Extração do Óleo de Buriti


Impulsionado pelo Programa do Governo do Estado que está estimulando a exploração sustentável de sub-produtos das palmeiras, principalmente óleos, o Sr. Darci Mendes (na foto, conferindo o ponto do óleo), presidente da Comunidade Igarapé Branco no Ramal 3, em Cruzeiro do Sul, inicia os trabalhos com a extração do óleo de buriti. O óleo é rico em pró-vitamina A (500 000 UI), com índice de 300mg/100g, e está sendo empregado recentemente pela indústria cosmética entrando na composição de sabonetes, cremes e xampus. Excelente contra queimaduras na pele, provocando alívio imediato e auxiliando na cicatrização. Pesquisas descobriram que o óleo absorve radiações no espectro ultra-violeta, sendo um eficiente filtro solar.

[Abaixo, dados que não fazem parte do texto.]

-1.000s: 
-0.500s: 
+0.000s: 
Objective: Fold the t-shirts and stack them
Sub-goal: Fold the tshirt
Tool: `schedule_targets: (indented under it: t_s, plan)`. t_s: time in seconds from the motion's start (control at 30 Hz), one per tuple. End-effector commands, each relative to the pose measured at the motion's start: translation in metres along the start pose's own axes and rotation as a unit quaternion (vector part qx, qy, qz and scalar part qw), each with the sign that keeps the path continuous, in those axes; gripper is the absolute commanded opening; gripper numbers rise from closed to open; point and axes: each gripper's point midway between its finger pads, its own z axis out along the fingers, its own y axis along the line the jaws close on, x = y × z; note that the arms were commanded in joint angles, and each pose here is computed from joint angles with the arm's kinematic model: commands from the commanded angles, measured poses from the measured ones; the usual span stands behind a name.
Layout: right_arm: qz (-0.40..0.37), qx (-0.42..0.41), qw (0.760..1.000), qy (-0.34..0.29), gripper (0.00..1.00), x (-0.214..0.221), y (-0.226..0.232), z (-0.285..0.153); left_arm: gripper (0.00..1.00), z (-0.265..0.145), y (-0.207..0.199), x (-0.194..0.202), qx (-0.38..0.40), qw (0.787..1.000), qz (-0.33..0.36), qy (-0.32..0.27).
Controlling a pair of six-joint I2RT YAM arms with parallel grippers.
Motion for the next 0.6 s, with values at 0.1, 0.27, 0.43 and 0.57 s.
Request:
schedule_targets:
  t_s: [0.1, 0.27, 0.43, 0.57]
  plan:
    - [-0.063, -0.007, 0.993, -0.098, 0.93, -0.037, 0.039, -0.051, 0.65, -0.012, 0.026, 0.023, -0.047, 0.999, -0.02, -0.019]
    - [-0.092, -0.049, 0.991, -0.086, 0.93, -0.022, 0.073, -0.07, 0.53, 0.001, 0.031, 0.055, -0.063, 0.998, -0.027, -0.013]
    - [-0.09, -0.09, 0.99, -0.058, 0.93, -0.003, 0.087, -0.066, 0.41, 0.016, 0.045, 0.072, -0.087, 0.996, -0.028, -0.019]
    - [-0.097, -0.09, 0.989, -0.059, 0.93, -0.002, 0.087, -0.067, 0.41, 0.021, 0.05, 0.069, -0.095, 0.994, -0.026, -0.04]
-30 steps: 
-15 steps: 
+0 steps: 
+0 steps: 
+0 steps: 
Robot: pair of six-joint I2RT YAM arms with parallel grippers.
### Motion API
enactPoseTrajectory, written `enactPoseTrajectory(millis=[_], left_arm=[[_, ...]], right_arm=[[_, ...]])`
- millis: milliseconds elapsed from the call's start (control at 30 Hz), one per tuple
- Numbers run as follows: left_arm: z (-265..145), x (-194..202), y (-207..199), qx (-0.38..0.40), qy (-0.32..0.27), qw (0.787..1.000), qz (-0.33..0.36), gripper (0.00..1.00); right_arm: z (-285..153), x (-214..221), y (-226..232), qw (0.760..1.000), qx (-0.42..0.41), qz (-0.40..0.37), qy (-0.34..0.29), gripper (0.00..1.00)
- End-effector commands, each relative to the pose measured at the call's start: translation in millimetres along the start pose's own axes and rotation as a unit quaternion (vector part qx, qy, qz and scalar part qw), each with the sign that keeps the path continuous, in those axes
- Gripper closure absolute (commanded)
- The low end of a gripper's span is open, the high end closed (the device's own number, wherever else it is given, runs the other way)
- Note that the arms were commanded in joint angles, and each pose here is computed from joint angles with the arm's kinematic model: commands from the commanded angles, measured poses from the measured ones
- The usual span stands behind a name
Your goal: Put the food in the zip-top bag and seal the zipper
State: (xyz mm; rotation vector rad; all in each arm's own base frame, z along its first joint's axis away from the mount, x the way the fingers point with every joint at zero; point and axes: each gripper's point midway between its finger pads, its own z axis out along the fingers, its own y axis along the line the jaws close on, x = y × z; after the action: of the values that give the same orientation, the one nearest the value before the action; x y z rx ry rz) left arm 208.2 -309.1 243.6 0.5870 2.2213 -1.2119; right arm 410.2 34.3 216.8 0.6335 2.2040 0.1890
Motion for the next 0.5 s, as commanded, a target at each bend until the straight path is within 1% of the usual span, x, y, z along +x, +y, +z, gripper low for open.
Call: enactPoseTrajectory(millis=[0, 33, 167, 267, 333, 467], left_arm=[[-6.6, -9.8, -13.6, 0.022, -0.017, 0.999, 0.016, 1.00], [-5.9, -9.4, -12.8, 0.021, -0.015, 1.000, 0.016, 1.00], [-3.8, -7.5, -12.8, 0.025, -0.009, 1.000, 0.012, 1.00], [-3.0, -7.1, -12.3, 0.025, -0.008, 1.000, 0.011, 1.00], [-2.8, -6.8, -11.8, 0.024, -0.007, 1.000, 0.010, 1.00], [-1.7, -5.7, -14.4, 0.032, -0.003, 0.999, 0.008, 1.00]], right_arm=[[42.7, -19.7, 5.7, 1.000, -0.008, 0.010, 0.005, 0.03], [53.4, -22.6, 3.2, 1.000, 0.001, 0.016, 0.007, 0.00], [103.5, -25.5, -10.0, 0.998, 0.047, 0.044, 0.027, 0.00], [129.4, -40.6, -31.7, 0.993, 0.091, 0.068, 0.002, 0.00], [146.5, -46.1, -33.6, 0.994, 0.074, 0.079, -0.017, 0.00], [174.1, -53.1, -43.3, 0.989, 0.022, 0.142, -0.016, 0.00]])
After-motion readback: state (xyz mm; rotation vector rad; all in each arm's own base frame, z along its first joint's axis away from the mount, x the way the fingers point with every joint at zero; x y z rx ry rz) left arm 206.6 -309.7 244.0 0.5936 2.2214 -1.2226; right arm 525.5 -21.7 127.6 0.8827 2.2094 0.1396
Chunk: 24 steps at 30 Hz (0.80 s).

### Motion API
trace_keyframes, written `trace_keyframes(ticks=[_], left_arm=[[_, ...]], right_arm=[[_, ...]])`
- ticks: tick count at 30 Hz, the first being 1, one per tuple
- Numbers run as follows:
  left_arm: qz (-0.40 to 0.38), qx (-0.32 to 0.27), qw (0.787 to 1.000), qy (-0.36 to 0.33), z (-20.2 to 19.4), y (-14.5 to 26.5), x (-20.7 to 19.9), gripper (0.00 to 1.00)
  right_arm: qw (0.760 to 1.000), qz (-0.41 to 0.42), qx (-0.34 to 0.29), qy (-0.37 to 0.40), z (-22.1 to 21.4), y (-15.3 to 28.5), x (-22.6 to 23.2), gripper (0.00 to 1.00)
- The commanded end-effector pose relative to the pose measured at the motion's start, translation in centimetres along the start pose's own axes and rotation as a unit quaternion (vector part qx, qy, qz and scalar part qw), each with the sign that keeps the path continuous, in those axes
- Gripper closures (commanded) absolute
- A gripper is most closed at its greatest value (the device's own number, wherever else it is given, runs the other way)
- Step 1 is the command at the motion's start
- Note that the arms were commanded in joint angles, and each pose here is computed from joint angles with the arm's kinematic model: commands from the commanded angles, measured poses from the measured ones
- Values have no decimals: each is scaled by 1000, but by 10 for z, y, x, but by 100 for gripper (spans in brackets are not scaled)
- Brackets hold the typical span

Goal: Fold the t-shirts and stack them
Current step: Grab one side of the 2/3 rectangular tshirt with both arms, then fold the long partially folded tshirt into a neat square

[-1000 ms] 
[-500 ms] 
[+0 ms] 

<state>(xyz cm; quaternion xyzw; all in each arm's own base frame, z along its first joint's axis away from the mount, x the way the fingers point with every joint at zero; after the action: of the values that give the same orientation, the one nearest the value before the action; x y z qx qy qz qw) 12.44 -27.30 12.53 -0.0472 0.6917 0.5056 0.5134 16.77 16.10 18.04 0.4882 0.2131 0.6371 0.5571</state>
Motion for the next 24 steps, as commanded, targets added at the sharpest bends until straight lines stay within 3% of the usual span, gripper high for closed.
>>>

O óleo extraído da polpa apresenta composição graxa rica em ácidos graxos insaturados (ácidos palmítico e oléico); alto teor de carotenóides, comportando-se como uma das fontes mais ricas em pró-vitamina A; alta concentração de tocoferóis com excelente atividade antioxidante e alta estabilidade oxidativa. O óleo de Buriti aumenta a elasticidade e diminui o ressecamento da pele exposta à radiação solar; auxilia na regeneração dos lipídeos da camada córnea e aumento de FPS. É indicado para formulações cosméticas anti-aging, produtos solares e pós-solares, fortalecedores capilares, produtos para cabelos tingidos e danificados, sabonetes líquidos em barra ou shower gel, cremes, loções e emulsões para a pele. (Retirado do site: http://www.inovam.com.br/oleo_buriti.htm )




No processo atual (que a intenção é que se modernize, com a construção de uma fornalha e implantação de um processo mais efetivo de separação do óleo), uma saca de frutos de buriti rende em média 1,5 l de óleo, depois de 2 dias de trabalho e esforço de três homens com prática. A partir do mesmo trabalho de fazer o vinho do buriti, e após choque térmico na massa, passa a ser separado manualmente o óleo. Este é o ponto mais custoso, em termos de mão de obra e tempo, e que pode ser atalhado se usando de alguma técnica que ainda é desconhecida pelos produtores.


Alternativo ao processo brevemente descrito acima, existe a prensagem a frio, proporcionada por uma máquina, que conforme relato do Seu Darci, é bastante cara para o orçamento da Comunidade. Mas não o seria para um investimento do Governo, que deve seguir investindo nestas comunidades que realmente estão interessadas em explorar de forma sustentável as palmeiras.


Meu interesse neste trabalho, além de acompanhar e aprender mais do conhecimento de palmeiras que estas pessoas tem, é refletir sobre a capacidade destas sementes de palmeiras, resistirem a alguma alta temperatura para depois germinarem. Segundo pude observar e de relatos do Sr. Darci, as sementes (pirênios) de palmeiras são submetidas à temperaturas de 60oC, possibilitando a despolpa e primeira etapa do processo de extração do óleo. As sementes não são desperdiçadas, jogadas fora, elas tem a capacidade de resistir a esta temperatura e depois são satisfatoriamente plantadas em viveiro com altos índices de germinação, segundo experiência do Seu Darci. No meu projeto de doutorado estarei monitorando esta germinação e além disso, submeterei as sementes à temperaturas ainda mais altas, como 80 e 120oC, para saber qual temperatura de fato mata a semente.